Deputy Mayor Goliath Davis, who is also African-American, is the butt of numerous visual jokes. In one instance, the photo manipulation shows Harmon with his face planted firmly in Davis' posterior as Mayor Baker looks on, reflecting Kokotek's view that the chief is a pawn of the mayor's office.
"I was trying to bring attention to the problems going on [in the department]," Kokotek says. "I would see these decisions and this would be my response to it. Either you get mad or you laugh at it and do a little satire."
Over the years, Picasso gained a following on the website. Fans sent him tips on how to animate images and make "JibJab"-type video clips.
"That was great when I learned how to animate," Kokotek laughs. "[Harmon's] eyes could shift and his ears puff out. Those are things people noticed about him."
Unsurprisingly, not everyone was a fan.
On the afternoon of May 8, Kokotek appeared before a Chain of Command Board consisting of Chief Harmon, Assistant Chief Williams, Major Bevan and other supervisors. Internal affairs investigator Jane Story placed one of the retirement party invitations in front of Kokotek.
"Are you identifying yourself as Picasso?" she asked.
"Yes, I am," he replied.
For the next 30 minutes, she grilled Kokotek over dozens of images found on LEOaffairs.com and his personal website, the SPPD Insider. She questioned if he knew that the pictures were discriminatory. He responded they were "parody" and "satire."
"I don't write well," he told her. "I do draw. I do work with photos and do arts things. That was my way of expressing myself."
He continued, "I thought I had a First Amendment right to speak out on a site where I stayed anonymous."
That day, the board made no decision. Kokotek's retirement party went on as planned. He says a diverse group of officers came.
Two months later, on July 24, the Chain of Command Board met again and determined Kokotek was in violation of three SPPD regulations and two city rules, including a provision that prohibits employees from "creating or posting ... cartoons, drawings or caricatures which denigrate or make light of any individual or group based on race, gender, sexual orientation" or other protected classes.
The board concluded that if Kokotek were not already retired, he would have been terminated. As part of the decision, his file will be given to the Florida Department of Law Enforcement recommending his law enforcement certification be revoked.
"I can't have police officers in the department doing things like that that show an aversion to any group or sexual orientation or race or anything," explains Chief Harmon (he says he was not personally offended by the images of him). "I think there was a lot of undertone in all of [the pictures]."
As far as Kokotek's rights: "If he were a private citizen, I'd protect his right all day long," Harmon responds. "But he wasn't. He was a city employee and they are held to a different standard."
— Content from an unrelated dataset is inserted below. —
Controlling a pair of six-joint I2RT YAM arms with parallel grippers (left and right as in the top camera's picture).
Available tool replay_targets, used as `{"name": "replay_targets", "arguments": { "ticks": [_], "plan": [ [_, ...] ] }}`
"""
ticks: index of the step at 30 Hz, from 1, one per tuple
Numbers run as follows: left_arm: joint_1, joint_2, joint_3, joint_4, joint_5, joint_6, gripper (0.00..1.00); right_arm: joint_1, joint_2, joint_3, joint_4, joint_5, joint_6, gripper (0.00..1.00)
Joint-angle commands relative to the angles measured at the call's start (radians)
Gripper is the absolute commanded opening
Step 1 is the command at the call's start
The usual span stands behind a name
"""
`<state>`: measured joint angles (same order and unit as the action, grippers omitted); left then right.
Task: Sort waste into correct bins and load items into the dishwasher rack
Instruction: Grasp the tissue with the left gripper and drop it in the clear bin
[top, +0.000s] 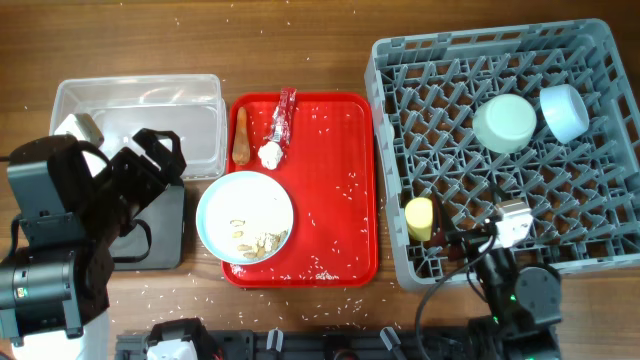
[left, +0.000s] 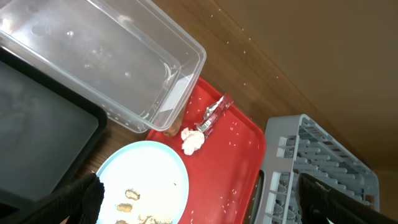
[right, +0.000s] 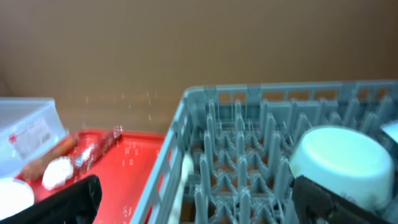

Mayor Rick Baker and Deputy Mayor Goliath Davis did not return a call for comment. Assistant Chief Luke Williams and Major Melanie Bevan did not respond to an inquiry placed through the SPPD police spokesperson.
Since retiring, Kokotek has spent a lot of time in his son-in-law's Italian restaurant, helping with carpentry. He hasn't posted on LEOaffairs.com since he left the police force. He's not sure if he will. But he maintains his pictures have no racist or sexist undertones.
"I don't believe I'm a racist cop at all," he says. "I was trying to use satire to lampoon issues on the St. Pete Police Department. If I'm putting up a picture of someone acting like a witch, she's probably acting like a witch." (That's a reference to an image of Major Bevan as the Wizard of Oz villain.)
A couple of fellow retired SPPD officers agree.
"I don't think I'd paint Ken as discriminatory," says retired Sgt. Gary Robbins, who is white and attended the police academy with Kokotek. "Even in the academy, Kokotek was drawing pictures of all of us. This isn't something new."
Adds Tony Rolon, a retired Hispanic officer: "We used to joke a lot [at the department]. These were psychological ways for us to deal with high-stress situations. We laughed at ourselves. That's what kept our sanity."
LEOaffairs co-founder Jim Preston, a former Tampa Police Department Internal Affairs investigator, says police officers need an outlet to express their criticisms without fear of reprisals.